Maduna L D, Peters R P H, Kingsburgh C, Strydom K-A, Kock M M
Department of Medical Microbiology, Faculty of Health Sciences, University of Pretoria, South Africa; Department of Biology, Faculty of Science and Technology, National University of Lesotho, Maseru, Lesotho.
S Afr Med J. 2021 Oct 5;111(10):995-997. doi: 10.7196/SAMJ.2021.v111i10.15714.
Reports have emerged globally of antimicrobial resistance (AMR) in Neisseria gonorrhoeae and Mycoplasma genitalium infections. In South Africa (SA), there are substantial differences between private and public healthcare with regard to antimicrobial drug prescribing practice, which could affect AMR patterns of private and public healthcare patients.
To perform a pilot study to determine the frequency of AMR of N. gonorrhoeae and M. genitalium in patients accessing SA's private healthcare sector.

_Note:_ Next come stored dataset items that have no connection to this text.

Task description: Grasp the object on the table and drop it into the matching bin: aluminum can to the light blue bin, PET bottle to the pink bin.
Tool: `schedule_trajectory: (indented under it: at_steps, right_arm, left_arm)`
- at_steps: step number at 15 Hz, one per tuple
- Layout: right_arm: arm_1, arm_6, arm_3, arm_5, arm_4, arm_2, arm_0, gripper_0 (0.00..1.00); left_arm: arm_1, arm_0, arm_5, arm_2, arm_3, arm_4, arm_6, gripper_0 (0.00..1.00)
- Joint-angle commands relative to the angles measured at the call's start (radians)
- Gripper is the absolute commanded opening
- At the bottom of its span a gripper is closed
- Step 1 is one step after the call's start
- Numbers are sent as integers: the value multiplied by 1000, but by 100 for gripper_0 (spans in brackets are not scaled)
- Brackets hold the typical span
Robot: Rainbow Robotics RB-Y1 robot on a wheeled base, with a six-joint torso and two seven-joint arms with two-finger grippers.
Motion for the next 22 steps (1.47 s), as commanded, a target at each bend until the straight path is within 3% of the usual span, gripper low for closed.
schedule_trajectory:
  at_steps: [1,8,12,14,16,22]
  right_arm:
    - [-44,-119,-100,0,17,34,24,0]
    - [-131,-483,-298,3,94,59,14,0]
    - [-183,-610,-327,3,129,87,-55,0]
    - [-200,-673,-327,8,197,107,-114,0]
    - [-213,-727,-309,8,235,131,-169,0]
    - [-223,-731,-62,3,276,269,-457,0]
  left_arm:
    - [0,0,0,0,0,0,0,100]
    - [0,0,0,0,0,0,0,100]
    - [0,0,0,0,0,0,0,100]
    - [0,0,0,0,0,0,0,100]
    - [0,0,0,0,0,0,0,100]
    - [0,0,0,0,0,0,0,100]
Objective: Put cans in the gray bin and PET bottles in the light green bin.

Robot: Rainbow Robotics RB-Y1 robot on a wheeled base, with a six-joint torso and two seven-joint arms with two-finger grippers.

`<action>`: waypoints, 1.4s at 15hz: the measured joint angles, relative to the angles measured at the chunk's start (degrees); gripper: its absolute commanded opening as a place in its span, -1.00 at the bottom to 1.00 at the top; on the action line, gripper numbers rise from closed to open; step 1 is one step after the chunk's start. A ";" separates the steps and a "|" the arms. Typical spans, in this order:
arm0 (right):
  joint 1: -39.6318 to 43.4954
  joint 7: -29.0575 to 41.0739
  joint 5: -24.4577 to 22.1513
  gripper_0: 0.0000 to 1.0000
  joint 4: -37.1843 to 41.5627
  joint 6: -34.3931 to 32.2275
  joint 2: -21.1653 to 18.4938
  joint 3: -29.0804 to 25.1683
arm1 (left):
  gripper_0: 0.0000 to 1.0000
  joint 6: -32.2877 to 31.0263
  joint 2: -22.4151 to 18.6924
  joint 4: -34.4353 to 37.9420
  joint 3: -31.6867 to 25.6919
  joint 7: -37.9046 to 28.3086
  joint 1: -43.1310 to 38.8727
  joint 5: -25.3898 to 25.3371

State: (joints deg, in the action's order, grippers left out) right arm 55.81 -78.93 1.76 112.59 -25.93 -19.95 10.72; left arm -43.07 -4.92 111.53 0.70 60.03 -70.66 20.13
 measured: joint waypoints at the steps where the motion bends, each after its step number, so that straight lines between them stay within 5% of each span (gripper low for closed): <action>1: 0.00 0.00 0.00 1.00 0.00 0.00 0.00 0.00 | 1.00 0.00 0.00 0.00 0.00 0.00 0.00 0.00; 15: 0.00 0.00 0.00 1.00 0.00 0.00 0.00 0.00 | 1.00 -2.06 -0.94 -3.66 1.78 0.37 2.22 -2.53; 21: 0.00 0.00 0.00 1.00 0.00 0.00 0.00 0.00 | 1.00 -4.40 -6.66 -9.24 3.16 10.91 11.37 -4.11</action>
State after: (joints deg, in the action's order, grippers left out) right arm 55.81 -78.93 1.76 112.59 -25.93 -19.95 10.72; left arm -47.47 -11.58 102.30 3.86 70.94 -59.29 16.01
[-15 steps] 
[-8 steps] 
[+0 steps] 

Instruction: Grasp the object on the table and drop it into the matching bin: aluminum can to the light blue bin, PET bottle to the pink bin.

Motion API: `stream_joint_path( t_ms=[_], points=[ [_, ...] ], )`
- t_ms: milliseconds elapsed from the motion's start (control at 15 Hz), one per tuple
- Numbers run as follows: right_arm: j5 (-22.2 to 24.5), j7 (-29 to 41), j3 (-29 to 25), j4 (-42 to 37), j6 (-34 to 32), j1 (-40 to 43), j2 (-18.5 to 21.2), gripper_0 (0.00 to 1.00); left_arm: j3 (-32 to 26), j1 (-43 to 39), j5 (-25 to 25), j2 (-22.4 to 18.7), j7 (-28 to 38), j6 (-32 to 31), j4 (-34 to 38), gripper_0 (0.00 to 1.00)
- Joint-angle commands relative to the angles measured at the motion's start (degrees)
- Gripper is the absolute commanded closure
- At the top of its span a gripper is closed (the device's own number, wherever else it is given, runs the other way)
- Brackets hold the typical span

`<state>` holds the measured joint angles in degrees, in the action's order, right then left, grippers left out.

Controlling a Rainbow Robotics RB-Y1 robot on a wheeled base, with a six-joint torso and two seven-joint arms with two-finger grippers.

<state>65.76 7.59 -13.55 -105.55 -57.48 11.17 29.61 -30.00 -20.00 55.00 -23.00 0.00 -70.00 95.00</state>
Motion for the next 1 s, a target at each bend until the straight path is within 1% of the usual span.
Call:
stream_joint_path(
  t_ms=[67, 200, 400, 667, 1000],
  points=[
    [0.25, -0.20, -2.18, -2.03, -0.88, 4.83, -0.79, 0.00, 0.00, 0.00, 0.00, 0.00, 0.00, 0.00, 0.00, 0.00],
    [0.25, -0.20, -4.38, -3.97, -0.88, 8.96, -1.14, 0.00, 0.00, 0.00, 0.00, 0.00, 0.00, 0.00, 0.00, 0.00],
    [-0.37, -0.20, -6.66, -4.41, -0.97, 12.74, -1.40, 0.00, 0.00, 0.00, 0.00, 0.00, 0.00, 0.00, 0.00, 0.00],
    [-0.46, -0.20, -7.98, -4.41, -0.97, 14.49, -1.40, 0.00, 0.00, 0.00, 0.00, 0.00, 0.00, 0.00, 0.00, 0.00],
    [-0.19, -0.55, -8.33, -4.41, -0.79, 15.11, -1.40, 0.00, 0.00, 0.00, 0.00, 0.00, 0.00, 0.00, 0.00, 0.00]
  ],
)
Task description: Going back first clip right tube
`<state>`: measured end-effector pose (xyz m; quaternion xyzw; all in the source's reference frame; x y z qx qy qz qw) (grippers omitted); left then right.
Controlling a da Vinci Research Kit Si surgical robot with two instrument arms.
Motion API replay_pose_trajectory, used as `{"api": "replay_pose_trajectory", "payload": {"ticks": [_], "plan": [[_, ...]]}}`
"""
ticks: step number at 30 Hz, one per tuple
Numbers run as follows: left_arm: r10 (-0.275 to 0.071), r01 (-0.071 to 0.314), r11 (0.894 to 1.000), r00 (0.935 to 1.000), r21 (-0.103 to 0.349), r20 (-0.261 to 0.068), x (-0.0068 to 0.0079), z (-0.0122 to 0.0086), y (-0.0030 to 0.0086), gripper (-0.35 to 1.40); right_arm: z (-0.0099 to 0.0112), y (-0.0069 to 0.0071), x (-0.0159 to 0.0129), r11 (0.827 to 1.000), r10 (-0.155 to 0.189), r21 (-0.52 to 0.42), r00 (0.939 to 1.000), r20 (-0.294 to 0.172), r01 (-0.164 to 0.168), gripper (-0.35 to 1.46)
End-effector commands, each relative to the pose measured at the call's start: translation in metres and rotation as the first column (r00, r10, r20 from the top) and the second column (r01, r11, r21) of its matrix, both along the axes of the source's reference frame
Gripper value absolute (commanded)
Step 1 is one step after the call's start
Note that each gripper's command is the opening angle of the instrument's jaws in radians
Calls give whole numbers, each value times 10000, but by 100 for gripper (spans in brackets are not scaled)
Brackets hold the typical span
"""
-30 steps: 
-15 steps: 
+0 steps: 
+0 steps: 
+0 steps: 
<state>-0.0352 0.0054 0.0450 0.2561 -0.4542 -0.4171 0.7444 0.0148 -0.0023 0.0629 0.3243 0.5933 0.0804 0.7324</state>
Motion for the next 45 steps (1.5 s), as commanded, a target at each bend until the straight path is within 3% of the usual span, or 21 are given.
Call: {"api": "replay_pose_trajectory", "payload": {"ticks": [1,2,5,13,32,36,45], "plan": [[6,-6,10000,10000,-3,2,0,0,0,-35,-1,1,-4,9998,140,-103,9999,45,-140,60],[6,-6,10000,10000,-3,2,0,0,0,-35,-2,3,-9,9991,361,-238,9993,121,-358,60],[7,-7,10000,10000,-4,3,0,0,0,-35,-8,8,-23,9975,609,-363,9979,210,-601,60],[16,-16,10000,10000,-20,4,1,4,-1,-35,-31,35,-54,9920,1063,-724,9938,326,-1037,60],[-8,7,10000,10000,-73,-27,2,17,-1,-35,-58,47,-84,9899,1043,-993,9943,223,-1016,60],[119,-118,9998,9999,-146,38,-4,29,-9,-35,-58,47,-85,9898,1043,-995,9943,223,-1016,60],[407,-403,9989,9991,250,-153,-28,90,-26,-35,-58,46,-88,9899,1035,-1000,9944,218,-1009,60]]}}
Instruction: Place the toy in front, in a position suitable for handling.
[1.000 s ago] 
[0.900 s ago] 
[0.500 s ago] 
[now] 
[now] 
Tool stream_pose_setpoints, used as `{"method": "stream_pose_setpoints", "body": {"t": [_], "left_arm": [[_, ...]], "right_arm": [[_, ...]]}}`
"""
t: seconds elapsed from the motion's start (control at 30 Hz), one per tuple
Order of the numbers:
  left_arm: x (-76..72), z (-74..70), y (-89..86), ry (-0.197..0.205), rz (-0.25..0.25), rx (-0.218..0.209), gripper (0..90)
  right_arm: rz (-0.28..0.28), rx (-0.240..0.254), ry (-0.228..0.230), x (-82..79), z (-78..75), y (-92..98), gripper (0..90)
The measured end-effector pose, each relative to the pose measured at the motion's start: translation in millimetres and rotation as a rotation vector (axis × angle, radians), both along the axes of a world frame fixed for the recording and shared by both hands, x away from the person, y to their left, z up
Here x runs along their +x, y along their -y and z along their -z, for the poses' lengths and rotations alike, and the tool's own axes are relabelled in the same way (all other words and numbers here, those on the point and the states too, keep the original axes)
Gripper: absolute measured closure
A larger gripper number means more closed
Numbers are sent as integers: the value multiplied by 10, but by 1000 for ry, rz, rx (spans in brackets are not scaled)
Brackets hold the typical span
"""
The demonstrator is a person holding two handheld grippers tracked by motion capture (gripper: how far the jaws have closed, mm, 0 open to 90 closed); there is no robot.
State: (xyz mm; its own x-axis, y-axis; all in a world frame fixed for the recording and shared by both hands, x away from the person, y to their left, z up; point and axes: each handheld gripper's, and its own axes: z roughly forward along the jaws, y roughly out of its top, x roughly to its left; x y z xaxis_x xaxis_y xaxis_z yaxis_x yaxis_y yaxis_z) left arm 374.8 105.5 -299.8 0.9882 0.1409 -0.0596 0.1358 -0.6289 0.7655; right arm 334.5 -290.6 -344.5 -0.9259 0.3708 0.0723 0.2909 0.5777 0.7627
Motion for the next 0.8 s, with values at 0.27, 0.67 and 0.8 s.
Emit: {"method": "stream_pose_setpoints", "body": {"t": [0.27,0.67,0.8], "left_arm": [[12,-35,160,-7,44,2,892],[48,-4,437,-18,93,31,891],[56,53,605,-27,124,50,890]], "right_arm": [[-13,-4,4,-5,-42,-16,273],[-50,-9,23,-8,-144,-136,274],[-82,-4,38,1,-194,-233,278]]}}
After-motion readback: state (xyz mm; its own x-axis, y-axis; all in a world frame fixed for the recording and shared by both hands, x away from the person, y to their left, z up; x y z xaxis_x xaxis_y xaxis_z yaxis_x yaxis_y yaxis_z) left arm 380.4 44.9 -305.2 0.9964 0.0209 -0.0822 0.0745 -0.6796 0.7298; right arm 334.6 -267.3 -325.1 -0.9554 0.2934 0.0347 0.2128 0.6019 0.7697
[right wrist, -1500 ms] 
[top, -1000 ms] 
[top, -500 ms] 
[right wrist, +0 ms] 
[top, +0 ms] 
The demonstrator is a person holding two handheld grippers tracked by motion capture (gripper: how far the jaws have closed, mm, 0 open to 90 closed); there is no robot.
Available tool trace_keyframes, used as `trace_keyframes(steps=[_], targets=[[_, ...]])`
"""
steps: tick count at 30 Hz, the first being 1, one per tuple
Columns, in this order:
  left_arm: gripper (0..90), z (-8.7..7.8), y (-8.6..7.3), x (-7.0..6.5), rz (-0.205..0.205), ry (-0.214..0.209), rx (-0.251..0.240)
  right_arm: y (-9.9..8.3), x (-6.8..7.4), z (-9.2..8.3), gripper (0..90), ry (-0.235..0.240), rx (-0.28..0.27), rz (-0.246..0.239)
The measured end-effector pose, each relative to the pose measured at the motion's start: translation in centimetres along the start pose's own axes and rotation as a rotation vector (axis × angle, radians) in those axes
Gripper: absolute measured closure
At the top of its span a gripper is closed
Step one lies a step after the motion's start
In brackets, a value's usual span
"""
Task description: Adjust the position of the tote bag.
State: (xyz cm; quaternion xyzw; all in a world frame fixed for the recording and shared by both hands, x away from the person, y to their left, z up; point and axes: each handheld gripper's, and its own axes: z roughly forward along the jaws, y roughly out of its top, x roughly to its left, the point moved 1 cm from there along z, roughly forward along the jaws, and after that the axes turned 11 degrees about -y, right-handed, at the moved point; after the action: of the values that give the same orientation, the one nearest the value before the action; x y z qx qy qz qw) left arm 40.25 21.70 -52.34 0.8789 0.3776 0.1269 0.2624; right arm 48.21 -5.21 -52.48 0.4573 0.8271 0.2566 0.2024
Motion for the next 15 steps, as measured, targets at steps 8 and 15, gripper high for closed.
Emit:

In this cross-sectional study, N. gonorrhoeae-positive cultures and M. genitalium DNA samples were collected from a private healthcare reference laboratory from August 2018 to August 2019. In N. gonorrhoeae-positive cultures, antimicrobial susceptibility testing was performed, followed by N. gonorrhoeae multiantigen sequence typing (NG-MAST) to determine genetic relatedness of the isolates. To determine macrolide and fluoroquinolone resistance rates, M. genitalium-positive samples were analysed by sequencing the 23S rRNA, gyrA and parC genes.
Twenty-one N. gonorrhoeae- and 27 M. genitalium-positive specimens were included in this analysis. High rates of resistance were detected among gonococcal isolates, with 90% resistance to tetracycline, 86% to penicillin and 62% to ciprofloxacin, but no resistance to azithromycin, cefixime and ceftriaxone. NG-MAST revealed genetically diverse isolates with 83% novel NG-MAST sequence types. Macrolide and fluoroquinolone resistance-associated mutations were detected in 18.5% (n=5/27) and 7.4% (n=2/27) of M. genitalium strains, respectively.
We observed high frequencies of ciprofloxacin, penicillin and tetracycline resistance in N. gonorrhoeae and macrolide resistance-associated mutations in M. genitalium in private healthcare sector patients in SA. This finding highlights the need to use diagnostics for sexually transmitted infections and to include the private healthcare sector in antimicrobial surveillance and stewardship programmes.
全球范围内已出现淋病奈瑟菌和生殖支原体感染的抗菌药物耐药性(AMR)报告。在南非,私立医疗保健机构和公立医疗保健机构在抗菌药物处方实践方面存在很大差异,这可能会影响私立和公立医疗保健患者的AMR模式。
开展一项试点研究,以确定在南非私立医疗保健部门就诊的患者中淋病奈瑟菌和生殖支原体的AMR频率。
在这项横断面研究中,于2018年8月至2019年8月从一家私立医疗保健参考实验室收集淋病奈瑟菌阳性培养物和生殖支原体DNA样本。对淋病奈瑟菌阳性培养物进行抗菌药物敏感性测试,随后进行淋病奈瑟菌多抗原序列分型(NG-MAST)以确定分离株的遗传相关性。为了确定大环内酯类和氟喹诺酮类耐药率,通过对23S rRNA、gyrA和parC基因进行测序来分析生殖支原体阳性样本。
本分析纳入了21份淋病奈瑟菌阳性和27份生殖支原体阳性标本。在淋球菌分离株中检测到高耐药率,对四环素的耐药率为90%,对青霉素为86%,对环丙沙星为62%,但对阿奇霉素、头孢克肟和头孢曲松无耐药。NG-MAST显示分离株具有遗传多样性,83%为新型NG-MAST序列类型。分别在18.5%(n = 5/27)和7.4%(n = 2/27)的生殖支原体菌株中检测到与大环内酯类和氟喹诺酮类耐药相关的突变。
我们在南非私立医疗保健部门的患者中观察到淋病奈瑟菌对环丙沙星、青霉素和四环素的高耐药频率以及生殖支原体中与大环内酯类耐药相关的突变。这一发现凸显了使用性传播感染诊断方法以及将私立医疗保健部门纳入抗菌监测和管理计划的必要性。